> [What needs to be done] Below are some records. Return exactly the lines from the one with "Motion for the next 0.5" to the one with "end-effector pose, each", and nothing else.

# # # #

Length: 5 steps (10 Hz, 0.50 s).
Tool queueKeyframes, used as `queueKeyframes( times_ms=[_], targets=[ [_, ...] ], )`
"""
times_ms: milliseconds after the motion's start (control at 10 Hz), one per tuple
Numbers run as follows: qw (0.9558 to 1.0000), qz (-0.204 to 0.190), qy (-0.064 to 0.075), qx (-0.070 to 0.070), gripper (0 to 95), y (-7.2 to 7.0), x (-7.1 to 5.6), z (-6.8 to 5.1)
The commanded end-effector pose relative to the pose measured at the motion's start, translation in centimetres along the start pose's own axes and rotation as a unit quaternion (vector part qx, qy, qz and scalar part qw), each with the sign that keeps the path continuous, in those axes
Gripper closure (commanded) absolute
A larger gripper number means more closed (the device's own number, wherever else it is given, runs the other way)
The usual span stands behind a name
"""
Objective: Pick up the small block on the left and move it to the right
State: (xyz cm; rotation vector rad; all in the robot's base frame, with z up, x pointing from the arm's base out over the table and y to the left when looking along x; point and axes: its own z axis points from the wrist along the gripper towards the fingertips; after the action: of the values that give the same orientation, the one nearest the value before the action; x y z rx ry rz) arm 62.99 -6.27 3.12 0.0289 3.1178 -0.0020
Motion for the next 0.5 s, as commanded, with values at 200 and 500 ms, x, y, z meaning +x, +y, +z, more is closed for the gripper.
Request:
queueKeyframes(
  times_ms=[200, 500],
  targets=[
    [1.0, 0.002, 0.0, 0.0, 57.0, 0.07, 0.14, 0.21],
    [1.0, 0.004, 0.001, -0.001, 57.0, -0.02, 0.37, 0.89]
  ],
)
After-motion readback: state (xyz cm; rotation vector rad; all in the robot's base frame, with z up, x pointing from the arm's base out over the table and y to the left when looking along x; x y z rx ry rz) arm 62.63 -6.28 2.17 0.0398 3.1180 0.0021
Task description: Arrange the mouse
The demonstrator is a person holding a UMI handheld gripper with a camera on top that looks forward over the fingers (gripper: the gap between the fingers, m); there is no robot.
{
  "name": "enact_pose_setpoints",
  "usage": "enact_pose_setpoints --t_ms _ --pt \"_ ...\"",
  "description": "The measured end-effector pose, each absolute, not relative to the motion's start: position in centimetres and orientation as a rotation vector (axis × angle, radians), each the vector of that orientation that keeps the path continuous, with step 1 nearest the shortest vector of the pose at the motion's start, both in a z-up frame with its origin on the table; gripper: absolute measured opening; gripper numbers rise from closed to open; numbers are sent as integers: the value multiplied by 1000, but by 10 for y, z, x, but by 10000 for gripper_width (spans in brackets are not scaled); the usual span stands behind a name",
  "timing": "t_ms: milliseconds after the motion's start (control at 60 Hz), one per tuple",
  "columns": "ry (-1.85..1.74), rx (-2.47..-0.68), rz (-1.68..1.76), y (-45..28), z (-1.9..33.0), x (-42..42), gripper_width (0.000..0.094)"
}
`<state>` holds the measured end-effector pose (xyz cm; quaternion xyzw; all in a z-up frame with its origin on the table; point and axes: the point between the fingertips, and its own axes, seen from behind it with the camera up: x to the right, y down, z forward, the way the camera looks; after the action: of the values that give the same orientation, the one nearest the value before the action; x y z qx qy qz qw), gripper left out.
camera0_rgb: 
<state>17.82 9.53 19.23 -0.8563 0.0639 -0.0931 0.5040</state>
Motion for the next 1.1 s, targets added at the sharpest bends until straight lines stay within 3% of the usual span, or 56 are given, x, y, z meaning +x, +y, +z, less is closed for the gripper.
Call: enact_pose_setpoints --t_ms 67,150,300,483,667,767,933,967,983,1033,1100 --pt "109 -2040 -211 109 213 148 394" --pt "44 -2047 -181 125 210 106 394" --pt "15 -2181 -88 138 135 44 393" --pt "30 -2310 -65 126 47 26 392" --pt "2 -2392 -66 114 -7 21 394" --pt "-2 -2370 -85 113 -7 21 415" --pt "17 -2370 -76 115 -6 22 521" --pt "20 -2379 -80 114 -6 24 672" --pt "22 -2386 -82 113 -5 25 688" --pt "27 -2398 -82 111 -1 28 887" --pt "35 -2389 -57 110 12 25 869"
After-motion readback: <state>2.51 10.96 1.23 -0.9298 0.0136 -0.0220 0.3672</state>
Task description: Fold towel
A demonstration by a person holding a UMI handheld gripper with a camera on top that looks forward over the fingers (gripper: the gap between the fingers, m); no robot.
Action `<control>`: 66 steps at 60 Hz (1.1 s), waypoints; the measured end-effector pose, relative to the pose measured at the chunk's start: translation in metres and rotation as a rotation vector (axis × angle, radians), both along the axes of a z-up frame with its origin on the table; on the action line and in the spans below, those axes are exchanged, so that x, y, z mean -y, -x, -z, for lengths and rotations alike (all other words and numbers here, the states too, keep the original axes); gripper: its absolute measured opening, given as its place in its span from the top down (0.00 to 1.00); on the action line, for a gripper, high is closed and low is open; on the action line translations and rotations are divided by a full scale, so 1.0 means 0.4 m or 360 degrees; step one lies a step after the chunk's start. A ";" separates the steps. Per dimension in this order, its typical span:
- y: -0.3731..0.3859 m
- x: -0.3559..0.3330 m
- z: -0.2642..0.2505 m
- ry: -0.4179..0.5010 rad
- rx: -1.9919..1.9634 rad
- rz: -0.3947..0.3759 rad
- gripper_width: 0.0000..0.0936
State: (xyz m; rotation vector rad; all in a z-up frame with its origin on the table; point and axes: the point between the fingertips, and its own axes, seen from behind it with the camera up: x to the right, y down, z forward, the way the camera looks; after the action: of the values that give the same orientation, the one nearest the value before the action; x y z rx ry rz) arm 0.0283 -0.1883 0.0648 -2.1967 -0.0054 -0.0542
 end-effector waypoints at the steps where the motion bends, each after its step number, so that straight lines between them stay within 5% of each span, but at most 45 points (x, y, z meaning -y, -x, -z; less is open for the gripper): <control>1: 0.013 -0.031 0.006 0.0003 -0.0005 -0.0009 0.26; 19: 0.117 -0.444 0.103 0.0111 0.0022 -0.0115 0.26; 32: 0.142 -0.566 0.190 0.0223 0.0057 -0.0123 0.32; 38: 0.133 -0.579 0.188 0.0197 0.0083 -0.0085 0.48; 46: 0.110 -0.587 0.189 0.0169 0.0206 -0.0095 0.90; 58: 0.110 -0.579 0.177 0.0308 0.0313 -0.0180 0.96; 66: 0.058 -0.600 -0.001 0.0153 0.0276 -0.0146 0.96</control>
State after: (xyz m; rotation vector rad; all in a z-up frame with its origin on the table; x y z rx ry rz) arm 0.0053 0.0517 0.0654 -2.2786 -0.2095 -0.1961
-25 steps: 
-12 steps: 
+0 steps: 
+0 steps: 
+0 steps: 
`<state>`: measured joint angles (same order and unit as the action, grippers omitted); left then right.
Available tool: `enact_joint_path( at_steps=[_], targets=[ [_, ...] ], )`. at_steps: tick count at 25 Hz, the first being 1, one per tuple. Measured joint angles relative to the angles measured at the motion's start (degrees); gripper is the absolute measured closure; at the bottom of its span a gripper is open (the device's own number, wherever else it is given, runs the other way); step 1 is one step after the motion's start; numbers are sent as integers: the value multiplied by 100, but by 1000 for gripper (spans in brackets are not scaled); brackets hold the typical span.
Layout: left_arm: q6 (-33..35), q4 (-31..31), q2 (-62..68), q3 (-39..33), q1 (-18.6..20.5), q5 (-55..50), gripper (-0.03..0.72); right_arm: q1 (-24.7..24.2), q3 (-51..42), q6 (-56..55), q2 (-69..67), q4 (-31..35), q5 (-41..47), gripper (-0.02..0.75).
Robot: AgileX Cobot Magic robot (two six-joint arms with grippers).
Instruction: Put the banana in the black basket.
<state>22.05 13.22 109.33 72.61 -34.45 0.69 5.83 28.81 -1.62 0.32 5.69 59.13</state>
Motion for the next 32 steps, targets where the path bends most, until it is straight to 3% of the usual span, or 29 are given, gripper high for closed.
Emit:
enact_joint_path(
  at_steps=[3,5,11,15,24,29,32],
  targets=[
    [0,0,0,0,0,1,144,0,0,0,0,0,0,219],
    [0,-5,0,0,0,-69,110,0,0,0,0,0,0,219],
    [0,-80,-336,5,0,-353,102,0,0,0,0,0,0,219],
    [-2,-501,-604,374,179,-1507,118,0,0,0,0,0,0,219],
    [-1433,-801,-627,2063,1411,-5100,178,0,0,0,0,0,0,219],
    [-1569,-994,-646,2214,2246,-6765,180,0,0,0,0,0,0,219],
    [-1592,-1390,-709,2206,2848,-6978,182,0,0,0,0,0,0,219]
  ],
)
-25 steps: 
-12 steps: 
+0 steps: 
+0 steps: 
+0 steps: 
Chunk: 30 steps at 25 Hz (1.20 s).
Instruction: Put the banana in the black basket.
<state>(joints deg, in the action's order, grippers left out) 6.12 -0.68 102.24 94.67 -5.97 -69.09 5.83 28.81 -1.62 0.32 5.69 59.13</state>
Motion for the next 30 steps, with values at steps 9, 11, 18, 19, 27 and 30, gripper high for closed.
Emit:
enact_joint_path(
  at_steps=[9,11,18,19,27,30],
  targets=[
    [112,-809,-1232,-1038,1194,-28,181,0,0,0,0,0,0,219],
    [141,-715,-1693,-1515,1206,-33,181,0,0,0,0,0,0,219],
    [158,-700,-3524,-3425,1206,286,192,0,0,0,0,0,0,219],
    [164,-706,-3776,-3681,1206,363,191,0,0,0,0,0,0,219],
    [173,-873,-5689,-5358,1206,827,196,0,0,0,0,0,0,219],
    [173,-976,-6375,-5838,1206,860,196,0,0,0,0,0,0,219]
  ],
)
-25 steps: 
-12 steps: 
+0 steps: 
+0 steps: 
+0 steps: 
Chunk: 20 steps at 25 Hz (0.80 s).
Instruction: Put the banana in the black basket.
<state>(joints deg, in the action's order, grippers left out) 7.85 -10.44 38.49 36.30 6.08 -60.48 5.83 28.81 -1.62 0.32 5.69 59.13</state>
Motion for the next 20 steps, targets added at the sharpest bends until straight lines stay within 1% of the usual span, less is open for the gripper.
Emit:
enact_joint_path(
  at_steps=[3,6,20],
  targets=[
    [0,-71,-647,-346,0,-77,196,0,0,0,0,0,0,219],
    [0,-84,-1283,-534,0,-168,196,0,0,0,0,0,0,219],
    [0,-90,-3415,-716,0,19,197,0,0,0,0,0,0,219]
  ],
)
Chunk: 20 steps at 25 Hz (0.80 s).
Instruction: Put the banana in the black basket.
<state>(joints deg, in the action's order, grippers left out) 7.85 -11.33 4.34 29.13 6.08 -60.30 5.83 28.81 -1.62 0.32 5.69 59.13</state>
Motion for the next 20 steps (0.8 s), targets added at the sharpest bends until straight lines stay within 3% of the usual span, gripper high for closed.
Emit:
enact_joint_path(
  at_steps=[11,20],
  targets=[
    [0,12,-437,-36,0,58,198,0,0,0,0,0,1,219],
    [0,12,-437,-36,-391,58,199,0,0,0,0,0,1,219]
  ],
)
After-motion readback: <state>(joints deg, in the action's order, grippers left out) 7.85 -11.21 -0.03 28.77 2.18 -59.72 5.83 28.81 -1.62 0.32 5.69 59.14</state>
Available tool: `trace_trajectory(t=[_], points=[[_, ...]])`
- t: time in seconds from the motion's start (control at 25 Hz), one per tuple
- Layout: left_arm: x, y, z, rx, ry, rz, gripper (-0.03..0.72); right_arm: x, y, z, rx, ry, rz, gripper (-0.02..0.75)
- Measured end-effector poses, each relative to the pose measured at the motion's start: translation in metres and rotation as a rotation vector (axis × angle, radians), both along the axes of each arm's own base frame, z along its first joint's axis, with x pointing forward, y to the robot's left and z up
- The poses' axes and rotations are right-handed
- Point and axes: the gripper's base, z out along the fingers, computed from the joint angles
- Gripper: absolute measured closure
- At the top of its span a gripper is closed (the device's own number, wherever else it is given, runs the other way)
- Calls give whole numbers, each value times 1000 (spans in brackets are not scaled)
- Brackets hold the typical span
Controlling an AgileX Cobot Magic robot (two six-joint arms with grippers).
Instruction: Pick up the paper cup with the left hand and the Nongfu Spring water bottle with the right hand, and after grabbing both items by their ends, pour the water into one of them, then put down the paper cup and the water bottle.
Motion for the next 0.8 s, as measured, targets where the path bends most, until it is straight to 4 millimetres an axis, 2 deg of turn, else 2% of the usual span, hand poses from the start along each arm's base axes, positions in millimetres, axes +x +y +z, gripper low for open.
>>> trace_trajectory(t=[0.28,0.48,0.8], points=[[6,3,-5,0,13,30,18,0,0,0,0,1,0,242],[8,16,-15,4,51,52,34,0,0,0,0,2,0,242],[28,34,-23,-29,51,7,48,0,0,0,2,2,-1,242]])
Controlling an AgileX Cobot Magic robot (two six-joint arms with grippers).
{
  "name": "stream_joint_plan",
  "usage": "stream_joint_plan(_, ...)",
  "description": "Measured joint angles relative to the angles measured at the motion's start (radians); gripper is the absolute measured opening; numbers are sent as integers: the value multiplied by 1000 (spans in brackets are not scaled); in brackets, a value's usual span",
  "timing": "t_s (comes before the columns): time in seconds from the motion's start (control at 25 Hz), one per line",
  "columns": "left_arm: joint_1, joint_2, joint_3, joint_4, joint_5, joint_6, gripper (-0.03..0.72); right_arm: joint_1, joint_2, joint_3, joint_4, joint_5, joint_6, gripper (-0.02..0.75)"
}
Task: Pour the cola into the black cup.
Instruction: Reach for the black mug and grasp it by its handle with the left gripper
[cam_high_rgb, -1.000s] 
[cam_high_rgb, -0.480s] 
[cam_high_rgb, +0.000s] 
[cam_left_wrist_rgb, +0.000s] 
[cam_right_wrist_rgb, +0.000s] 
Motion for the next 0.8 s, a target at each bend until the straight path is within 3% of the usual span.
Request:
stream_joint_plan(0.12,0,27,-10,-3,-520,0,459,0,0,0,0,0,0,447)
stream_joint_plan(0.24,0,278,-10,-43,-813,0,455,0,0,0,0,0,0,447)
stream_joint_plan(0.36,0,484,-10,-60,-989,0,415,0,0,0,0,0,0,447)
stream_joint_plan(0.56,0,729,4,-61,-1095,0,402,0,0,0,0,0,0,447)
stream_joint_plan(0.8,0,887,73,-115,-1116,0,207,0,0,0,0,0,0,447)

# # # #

> [Task output]
Motion for the next 0.5 s, as commanded, with values at 200 and 500 ms, x, y, z meaning +x, +y, +z, more is closed for the gripper.
Request:
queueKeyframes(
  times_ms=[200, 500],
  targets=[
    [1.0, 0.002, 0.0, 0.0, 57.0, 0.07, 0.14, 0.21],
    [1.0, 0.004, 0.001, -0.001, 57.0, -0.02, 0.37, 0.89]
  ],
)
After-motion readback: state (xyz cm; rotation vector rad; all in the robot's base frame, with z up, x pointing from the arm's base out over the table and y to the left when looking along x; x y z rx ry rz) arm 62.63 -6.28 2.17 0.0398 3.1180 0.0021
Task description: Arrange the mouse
The demonstrator is a person holding a UMI handheld gripper with a camera on top that looks forward over the fingers (gripper: the gap between the fingers, m); there is no robot.
{
  "name": "enact_pose_setpoints",
  "usage": "enact_pose_setpoints --t_ms _ --pt \"_ ...\"",
  "description": "The measured end-effector pose, each absolute, not relative to the motion's start: position in centimetres and orientation as a rotation vector (axis × angle, radians), each the vector of that orientation that keeps the path continuous, with step 1 nearest the shortest vector of the pose at the motion's start, both in a z-up frame with its origin on the table; gripper: absolute measured opening; gripper numbers rise from closed to open; numbers are sent as integers: the value multiplied by 1000, but by 10 for y, z, x, but by 10000 for gripper_width (spans in brackets are not scaled); the usual span stands behind a name",

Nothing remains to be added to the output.